XVII DOMINGO DEL TIEMPO ORDINARIO (A)

26/07/2020

Lectura del primer libro de los Reyes (1Re 3,5.7-12)

En aquellos días, el Señor se apareció de noche en sueños a Salomón y le dijo: «Pídeme lo que deseas que te dé». Salomón respondió: «Señor mi Dios: Tú has hecho rey a tu siervo en lugar de David mi padre, pero yo soy un muchacho joven y no sé por dónde empezar o terminar. Tu siervo está en medio de tu pueblo, el que tú le elegiste, un pueblo tan numeroso que no se puede contar ni calcular. Concede, pues, a tu siervo, un corazón atento para juzgar a tu pueblo y discernir entre el bien y el mal. Pues, cierto ¿quién podrá hacer justicia a este pueblo tuyo tan inmenso?». Agradó al Señor esta súplica de Salomón. Entonces le dijo Dios: «Por haberme pedido esto y no una vida larga o riquezas para ti, por no haberme pedido la vida de tus enemigos sino inteligencia para atender a la justicia, yo obraré según tu palabra: te concedo, pues, un corazón sabio e inteligente, como no ha habido antes de ti ni surgirá otro igual después de ti».

Salmo responsorial [Sal 118, 57 y 72. 76-77. 127-128. 129-130 (R.: 97 a)

Mi porción es el Señor;
he resuelto guardar tus palabras.
Más estimo yo la ley de tu boca
Que miles de monedas de oro y plata. 

R. ¡Cuánto amo tu ley, Señor! 

Que tu bondad me consuele,
según la promesa hecha a tu siervo;
cuando me alcance tu compasión, viviré,
y tu ley será mi delicia. R. 

Yo amo tus mandatos
más que el oro purísimo;
por eso aprecio tus decretos
y detesto el camino de la mentira. R. 

Tus preceptos son admirables,
por eso los guarda mi alma;
la explicación de tus palabras ilumina,
da inteligencia a los ignorantes. R. 

Lectura de la carta del apóstol San Pablo a los Romanos (8, 28-30)

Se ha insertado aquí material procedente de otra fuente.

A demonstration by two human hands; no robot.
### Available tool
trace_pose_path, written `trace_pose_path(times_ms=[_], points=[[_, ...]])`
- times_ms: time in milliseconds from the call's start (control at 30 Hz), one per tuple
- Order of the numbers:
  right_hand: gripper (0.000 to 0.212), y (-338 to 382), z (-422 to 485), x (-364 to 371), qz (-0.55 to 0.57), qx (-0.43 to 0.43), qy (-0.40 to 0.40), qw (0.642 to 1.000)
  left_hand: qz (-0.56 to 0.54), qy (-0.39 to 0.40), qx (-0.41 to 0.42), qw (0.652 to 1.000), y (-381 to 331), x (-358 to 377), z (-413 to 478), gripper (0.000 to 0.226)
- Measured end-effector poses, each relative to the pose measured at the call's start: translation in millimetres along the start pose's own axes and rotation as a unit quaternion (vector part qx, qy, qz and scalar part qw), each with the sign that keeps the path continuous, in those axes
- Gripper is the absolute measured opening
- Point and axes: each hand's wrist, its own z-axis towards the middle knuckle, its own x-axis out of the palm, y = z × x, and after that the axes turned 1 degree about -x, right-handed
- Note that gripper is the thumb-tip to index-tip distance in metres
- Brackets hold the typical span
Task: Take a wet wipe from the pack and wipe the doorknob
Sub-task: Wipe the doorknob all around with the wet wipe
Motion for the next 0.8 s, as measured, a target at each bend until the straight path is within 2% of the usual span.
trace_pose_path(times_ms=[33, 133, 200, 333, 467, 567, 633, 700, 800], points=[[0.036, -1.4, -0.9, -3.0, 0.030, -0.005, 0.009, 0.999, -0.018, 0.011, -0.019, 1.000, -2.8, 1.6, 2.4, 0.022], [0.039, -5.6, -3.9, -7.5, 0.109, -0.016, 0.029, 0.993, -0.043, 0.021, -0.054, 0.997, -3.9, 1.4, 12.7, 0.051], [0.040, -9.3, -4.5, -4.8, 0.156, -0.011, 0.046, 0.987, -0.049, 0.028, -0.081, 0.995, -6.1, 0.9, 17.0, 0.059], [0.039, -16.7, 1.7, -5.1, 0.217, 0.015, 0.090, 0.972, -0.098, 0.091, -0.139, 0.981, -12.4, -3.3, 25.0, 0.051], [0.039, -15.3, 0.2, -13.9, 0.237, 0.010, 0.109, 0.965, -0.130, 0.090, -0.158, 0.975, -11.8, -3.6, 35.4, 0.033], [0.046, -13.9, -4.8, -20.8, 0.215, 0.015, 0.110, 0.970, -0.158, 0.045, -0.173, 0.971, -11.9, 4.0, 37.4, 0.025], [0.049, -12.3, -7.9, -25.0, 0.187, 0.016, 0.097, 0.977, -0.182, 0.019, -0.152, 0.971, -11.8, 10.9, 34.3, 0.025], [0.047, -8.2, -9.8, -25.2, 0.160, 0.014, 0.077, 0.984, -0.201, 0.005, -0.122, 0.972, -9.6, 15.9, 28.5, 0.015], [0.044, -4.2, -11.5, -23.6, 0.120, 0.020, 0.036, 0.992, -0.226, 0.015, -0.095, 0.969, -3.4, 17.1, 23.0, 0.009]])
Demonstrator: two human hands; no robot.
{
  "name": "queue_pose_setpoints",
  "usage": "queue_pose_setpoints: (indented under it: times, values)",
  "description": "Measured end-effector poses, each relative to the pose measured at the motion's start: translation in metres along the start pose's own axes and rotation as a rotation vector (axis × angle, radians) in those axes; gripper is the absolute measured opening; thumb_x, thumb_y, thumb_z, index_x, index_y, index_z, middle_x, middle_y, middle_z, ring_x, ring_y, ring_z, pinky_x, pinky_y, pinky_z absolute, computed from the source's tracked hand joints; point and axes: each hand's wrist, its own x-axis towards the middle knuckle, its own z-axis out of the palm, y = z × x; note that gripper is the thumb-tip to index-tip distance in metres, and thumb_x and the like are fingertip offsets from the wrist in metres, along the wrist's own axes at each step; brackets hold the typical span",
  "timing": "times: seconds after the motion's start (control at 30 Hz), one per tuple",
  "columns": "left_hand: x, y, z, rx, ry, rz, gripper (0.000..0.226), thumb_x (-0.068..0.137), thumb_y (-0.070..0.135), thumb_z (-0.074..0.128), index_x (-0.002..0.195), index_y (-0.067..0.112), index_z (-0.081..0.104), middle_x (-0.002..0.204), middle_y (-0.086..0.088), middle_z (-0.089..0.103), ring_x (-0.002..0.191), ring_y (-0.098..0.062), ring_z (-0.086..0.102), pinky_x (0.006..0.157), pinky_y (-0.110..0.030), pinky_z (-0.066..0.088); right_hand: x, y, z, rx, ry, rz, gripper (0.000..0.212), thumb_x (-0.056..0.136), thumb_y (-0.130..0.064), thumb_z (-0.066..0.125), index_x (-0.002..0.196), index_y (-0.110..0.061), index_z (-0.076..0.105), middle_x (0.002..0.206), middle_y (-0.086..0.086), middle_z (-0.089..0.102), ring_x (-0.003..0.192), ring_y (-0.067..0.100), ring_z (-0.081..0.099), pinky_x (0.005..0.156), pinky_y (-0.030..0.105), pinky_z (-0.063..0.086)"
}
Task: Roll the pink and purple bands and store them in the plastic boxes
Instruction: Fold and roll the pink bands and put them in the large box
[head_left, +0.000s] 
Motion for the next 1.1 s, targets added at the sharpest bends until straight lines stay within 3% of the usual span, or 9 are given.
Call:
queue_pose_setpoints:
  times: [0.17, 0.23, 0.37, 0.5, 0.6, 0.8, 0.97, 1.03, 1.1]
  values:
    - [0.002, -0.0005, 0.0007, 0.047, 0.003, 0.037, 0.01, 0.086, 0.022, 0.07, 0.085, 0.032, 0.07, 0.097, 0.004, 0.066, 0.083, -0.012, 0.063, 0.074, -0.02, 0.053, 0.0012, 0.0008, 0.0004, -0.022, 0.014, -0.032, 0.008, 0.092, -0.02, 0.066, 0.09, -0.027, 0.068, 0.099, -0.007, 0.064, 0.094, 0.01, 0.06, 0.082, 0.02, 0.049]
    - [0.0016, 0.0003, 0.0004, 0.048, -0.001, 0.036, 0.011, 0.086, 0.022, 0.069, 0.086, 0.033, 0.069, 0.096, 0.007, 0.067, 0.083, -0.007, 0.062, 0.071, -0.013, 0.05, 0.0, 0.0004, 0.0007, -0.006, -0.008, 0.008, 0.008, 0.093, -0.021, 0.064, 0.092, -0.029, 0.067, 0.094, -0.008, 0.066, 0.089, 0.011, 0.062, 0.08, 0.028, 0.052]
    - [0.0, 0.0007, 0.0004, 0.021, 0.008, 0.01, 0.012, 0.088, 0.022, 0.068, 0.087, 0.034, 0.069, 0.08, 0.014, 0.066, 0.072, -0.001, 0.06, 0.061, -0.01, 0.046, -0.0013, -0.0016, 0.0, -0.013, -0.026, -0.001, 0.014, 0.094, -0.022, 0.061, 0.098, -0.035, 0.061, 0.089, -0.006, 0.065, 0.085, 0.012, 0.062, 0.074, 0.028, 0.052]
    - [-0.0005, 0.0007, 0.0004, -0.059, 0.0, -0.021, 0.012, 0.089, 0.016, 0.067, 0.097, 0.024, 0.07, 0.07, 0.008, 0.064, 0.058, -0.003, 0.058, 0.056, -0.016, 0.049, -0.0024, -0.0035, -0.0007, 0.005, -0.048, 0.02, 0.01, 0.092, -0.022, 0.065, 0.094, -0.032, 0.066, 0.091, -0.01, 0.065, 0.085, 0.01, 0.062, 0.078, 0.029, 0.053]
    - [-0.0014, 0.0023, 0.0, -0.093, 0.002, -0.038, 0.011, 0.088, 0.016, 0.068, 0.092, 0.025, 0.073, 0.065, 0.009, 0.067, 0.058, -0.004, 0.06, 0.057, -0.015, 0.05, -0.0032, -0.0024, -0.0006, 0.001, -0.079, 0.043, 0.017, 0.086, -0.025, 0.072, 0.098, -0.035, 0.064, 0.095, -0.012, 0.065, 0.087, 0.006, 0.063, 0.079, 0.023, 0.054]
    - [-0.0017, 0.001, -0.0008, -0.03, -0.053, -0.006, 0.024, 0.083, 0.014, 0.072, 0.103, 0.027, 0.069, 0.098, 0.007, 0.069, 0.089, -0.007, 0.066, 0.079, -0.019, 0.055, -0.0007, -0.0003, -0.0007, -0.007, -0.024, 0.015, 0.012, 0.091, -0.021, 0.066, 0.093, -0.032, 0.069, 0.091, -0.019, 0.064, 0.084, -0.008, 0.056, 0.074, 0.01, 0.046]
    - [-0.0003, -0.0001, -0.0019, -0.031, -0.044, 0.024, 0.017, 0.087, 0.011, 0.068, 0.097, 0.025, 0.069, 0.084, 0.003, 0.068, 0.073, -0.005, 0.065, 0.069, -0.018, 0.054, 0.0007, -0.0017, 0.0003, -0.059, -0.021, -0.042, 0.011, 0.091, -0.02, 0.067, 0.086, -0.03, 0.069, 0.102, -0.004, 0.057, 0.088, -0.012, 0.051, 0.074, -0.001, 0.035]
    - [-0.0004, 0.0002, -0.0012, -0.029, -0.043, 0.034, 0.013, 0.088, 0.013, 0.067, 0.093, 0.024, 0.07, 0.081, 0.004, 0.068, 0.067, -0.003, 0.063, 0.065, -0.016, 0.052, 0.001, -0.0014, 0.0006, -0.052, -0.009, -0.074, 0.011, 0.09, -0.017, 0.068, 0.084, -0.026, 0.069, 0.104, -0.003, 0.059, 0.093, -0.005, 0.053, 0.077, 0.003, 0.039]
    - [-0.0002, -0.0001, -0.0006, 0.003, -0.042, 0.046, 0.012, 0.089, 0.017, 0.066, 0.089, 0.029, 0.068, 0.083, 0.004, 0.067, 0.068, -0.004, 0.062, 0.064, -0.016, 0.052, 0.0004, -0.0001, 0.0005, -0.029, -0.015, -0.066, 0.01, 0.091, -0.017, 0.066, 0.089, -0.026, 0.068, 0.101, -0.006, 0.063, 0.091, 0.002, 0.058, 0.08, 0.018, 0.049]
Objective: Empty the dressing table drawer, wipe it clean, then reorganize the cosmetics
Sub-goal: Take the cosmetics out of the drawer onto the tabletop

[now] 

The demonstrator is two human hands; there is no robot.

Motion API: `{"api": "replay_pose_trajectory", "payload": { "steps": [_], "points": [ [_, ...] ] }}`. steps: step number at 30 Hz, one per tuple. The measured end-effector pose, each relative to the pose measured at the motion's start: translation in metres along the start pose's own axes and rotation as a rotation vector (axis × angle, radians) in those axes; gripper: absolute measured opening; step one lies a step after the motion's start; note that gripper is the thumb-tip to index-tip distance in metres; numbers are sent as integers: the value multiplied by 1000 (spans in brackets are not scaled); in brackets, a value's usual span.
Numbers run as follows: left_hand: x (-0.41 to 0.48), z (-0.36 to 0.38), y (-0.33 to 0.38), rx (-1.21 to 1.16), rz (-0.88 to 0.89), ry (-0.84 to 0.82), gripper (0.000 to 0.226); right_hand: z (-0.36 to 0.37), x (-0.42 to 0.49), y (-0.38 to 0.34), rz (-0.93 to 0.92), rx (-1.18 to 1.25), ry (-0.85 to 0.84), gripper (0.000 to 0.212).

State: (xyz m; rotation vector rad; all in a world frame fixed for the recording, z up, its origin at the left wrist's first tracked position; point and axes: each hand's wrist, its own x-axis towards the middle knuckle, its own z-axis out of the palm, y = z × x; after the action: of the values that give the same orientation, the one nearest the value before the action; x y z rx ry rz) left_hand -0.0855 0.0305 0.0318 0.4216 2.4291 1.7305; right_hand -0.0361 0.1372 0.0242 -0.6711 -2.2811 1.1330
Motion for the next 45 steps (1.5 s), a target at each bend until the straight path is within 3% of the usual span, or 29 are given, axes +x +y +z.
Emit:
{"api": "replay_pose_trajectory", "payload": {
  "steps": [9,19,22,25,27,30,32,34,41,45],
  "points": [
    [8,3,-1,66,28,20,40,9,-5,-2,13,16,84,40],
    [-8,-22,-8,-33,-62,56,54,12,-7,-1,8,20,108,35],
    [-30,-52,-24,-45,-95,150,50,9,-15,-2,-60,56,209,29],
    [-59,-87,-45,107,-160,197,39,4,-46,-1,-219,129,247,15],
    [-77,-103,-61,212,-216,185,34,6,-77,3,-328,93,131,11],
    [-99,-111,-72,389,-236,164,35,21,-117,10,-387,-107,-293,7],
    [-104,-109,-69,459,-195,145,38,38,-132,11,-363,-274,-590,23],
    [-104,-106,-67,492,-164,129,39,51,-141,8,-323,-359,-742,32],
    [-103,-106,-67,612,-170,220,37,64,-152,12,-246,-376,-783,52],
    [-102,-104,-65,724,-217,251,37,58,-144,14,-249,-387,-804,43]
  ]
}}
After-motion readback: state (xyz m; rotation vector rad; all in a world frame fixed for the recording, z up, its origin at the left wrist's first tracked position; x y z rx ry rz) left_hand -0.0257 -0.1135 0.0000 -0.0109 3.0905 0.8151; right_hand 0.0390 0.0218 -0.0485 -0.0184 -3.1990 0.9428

Hermanos: Sabemos que a los que aman a Dios todo les sirve para el bien; a los cuales ha llamado conforme a su designio. Porque a los que había conocido de antemano los predestinó a reproducir la imagen de su Hijo, para que él fuera el primogénito entre muchos hermanos. Y a los que predestinó, los llamó; a los que llamó, los justificó; a los que justificó, los glorificó.

 

Lectura del santo Evangelio según San Mateo (13,44-52)

En aquel tiempo, dijo Jesús a la gente: «El reino de los cielos se parece a un tesoro escondido en el campo: el que lo encuentra, lo vuelve a esconder y, lleno de alegría, va a vender todo lo que tiene y compra el campo. El reino de los cielos se parece también a un comerciante de perlas finas, que al encontrar una de gran valor se va a vender todo lo que tiene y la compra. El reino de los cielos se parece también a la red que echan en el mar y recoge toda clase de peces: cuando está llena, la arrastran a la orilla, se sientan y reúnen los buenos en cestos y los malos los tiran. Lo mismo sucederá al final de los tiempos: saldrán los ángeles, separarán a los malos de los buenos y los echarán al horno de fuego. Allí será el llanto y el rechinar de dientes. ¿Habéis entendido todo esto?». Ellos le responden: «Sí». Él les dijo: «Pues bien, un escriba que se ha hecho discípulo del reino de los cielos es como un padre de familia que va sacando de su tesoro lo nuevo y lo antiguo».

Lectura del santo Evangelio según san Mateo (13, 44-46)
Versión breve 

En aquel tiempo, dijo Jesús a la gente: «El reino de los cielos se parece a un tesoro escondido en el campo: el que lo encuentra, lo vuelve a esconder y, lleno de alegría, va a vender todo lo que tiene y compra el campo. El reino de los cielos se parece también a un comerciante de perlas finas, que al encontrar una de gran valor se va a vender todo lo que tiene y la compra».